Эти дружелюбные слова должны были оказать на Сезанна поистине благотворное действие. Одну вещь он твердо усвоил в Париже: ему, чтобы стать художником, надо учиться всему сначала. С болью отдает он себе отчет в том, что ничего, решительно ничего не знает. Какая нелепость! Уехать из Экса, бросить намеченный, уже открывавшийся путь! Прав был отец! Сезанн в Париже всего лишь месяц с небольшим, а он уже в минуты уныния – таких минут наберется много – поговаривает о том, чтобы поскорее вернуться домой и поступить в какое-нибудь торговое предприятие. «Мне не хотелось бы омрачать грустью эти несколько строчек, – пишет он Жозефу Гюо в письме от 4 июня, – но все же надо признать, что на сердце у меня невесело. Живу как-нибудь, потихоньку да помаленьку… Покидая Экс, я думал избавиться от своей неотступной тоски. Но только место переменил, а тоска последовала за мной».
Золя чуть не плачет оттого, что его друг так быстро сложил оружие. Он отваживается сделать ему внушение. Безуспешно. «Увы, – жалуется Золя в письме к Байлю, – теперь не то, что в Эксе, когда нам было по восемнадцати и мы были свободны от забот о будущем». У Золя самого положение далеко не из приятных. Но ничто: ни лютая нужда, ни с каждым днем все обостряющееся недомогание, ни отсутствие уверенности в завтрашнем дне (если бы не мать, он пошел бы в солдаты) – ничто не может омрачить радость, какую ему доставила встреча с Сезанном. Ах, как хочется помочь другу, поддержать его советом! Он рад бы служить ему опорой. Да, он рад бы руководить им! К сожалению, Сезанн вовсе не расположен прислушиваться к нему. Бесконечные тирады Золя выводят из себя и без того желчного, недовольного собой, неуравновешенного, обидчивого Сезанна. Вся эта болтовня только озлобляет его. Покровительственный тон, в какой легко впадает Золя, встречает у него мгновенный отпор. Уж не хочет ли Золя «закрючить» его? Проворчав себе что-то под нос, Сезанн умолкает или уклоняется от разговора и тем самым обрывает разглагольствования друга или же, вконец измученный, в запальчивости кричит, что Эмиль ничего, абсолютно ничего не понимает.

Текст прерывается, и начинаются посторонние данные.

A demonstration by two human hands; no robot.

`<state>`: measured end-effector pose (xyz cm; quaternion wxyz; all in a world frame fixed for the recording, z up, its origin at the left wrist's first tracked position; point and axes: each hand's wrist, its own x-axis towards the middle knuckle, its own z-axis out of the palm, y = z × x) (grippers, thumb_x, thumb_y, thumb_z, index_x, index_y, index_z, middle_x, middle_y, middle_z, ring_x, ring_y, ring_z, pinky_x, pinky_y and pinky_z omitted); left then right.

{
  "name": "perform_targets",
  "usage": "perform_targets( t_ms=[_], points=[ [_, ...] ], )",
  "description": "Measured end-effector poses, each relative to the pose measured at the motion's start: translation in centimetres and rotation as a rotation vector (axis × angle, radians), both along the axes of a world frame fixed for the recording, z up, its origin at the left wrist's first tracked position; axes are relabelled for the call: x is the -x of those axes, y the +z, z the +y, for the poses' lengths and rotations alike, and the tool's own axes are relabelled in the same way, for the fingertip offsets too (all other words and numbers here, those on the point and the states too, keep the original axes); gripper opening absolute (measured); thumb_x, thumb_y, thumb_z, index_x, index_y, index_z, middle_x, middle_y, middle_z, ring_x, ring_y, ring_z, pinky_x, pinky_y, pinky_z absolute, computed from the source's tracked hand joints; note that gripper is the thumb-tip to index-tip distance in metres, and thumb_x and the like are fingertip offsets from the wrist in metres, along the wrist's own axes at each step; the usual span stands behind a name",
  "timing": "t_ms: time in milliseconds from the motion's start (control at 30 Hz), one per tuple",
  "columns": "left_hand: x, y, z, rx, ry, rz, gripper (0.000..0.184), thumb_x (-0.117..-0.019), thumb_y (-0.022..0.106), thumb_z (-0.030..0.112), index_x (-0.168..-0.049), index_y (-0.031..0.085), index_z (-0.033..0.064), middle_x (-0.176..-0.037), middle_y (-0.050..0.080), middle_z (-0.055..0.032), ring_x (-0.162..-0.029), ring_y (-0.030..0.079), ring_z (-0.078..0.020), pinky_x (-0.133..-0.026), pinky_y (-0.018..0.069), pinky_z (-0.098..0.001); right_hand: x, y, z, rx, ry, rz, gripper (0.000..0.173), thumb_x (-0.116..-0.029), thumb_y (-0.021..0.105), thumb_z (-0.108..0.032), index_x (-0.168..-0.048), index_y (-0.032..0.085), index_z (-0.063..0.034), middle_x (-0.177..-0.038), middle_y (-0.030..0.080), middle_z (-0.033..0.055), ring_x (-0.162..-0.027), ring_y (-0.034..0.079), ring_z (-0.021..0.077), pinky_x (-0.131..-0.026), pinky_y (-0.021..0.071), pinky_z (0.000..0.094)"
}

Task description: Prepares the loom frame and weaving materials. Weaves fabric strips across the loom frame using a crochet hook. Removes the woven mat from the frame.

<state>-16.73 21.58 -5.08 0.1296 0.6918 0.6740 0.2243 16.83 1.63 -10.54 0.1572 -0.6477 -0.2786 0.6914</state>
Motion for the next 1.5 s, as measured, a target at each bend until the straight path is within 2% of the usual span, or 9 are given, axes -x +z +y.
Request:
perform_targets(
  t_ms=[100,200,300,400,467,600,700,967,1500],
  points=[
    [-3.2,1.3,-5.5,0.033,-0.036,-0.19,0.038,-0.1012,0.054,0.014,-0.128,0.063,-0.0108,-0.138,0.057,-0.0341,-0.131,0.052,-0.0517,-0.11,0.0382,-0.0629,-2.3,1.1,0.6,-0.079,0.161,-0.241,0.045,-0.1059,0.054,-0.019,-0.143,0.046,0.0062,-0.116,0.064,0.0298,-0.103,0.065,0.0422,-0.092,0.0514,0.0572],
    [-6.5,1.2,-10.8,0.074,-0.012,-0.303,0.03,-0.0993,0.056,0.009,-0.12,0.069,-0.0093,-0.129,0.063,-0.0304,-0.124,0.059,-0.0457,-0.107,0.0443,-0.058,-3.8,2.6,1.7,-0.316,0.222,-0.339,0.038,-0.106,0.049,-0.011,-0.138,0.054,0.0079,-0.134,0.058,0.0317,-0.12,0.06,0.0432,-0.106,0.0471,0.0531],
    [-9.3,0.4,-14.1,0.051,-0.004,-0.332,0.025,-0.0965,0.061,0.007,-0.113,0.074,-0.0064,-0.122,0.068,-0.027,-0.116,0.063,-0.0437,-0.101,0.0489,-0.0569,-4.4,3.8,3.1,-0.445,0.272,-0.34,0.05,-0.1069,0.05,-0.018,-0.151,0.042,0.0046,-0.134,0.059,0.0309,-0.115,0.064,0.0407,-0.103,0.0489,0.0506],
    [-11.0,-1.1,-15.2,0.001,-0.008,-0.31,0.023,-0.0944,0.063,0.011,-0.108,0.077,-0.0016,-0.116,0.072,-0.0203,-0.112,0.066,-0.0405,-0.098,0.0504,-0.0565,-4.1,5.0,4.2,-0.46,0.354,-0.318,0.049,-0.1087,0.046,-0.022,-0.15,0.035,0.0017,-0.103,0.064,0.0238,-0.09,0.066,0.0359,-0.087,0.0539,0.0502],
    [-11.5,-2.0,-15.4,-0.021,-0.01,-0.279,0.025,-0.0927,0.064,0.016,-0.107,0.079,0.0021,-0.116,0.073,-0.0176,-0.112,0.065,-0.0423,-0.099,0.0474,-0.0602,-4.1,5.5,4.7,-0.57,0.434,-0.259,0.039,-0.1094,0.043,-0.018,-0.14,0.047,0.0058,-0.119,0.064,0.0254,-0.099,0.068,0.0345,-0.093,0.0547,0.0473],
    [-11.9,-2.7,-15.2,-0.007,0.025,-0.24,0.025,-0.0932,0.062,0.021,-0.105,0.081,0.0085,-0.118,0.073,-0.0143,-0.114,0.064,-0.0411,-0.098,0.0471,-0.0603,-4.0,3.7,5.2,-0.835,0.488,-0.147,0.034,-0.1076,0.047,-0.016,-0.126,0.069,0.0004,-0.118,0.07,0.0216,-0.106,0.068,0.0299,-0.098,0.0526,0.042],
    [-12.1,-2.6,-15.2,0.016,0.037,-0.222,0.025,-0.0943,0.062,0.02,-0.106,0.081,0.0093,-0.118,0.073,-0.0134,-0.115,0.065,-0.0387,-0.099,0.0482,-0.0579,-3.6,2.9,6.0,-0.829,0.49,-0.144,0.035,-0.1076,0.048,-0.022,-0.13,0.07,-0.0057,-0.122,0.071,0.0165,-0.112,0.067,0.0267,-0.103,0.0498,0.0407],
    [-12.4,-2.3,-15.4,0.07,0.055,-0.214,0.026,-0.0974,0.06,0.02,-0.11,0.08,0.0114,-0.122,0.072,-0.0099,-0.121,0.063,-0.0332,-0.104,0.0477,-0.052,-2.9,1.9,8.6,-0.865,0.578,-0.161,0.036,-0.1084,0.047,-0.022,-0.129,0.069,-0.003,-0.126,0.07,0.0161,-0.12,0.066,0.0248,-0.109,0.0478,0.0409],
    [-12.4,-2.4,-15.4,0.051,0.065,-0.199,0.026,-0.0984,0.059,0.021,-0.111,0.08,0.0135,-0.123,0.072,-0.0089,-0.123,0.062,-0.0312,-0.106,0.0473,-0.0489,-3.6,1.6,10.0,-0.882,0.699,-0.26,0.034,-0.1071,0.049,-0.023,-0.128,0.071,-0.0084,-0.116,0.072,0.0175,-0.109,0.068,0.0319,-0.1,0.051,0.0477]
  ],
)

Золя не прочь опубликовать сборник, куда вошли бы три его поэмы, и не потому что они удовлетворяют его, о, нисколько, а потому что он, по его выражению, «устал молчать». Он изголодался по успеху; преуспеть в самом материальном смысле этого слова – вот что его заботит. Тревоги Сезанна совсем иного свойства: страх и беспокойство вселяют в него и проблемы, присущие тому роду искусства, какое он избрал, и размер и количество тех трудностей, которые вдруг открылись перед ним; вот от чего его лихорадит, вот что делает его таким вспыльчивым и раздражительным. Такая возбудимость огорчает Золя тем более, что ему невдомек, чем она вызвана; он разочаровывается в своем лучшем друге. С изумлением и скорбью приглядывается он к Сезанну и ставит ему в вину упрямство, взбалмошность и безрассудство. В пространных письмах к Байлю он изливает душу, жалуется, сердится.
«Доказать что-либо Сезанну, – высказывается он, – так же легко, как заставить башни Нотр-Дам танцевать кадриль. Даже сказав „да“, он не сдвинется с места… Он сделан из цельного куска твердого и неподатливого материала; его ничем не сломишь, у него не вырвешь ни одной уступки. Даже планы свои и те он не желает обсуждать, он боится обсуждения, во-первых, потому, что говорить утомительно; во-вторых, из страха, что придется изменить свои взгляды, если другая сторона окажется права… А в остальном самый лучший парень на свете». Золя заключает свое письмо словами, в которых сквозит досада: «Я надеялся, что с годами он как-то изменится. Но я нашел его таким, каким оставил. Поэтому моя линия поведения очень проста: никогда не препятствовать его сумасбродным идеям; если давать ему советы, то лишь весьма косвенные; верить, что он по своей доброте пощадит нашу дружбу; никогда первым не протягивать ему руки, дабы он не был вынужден пожать ее против воли; одним словом, совершенно стушеваться, весело встречать его приход, не надоедать ему своими посещениями, предоставить ему самому установить ту степень близости, какая его устраивает… Не подумай, будто между нами пробежала черная кошка, мы по-прежнему очень привязаны друг к другу».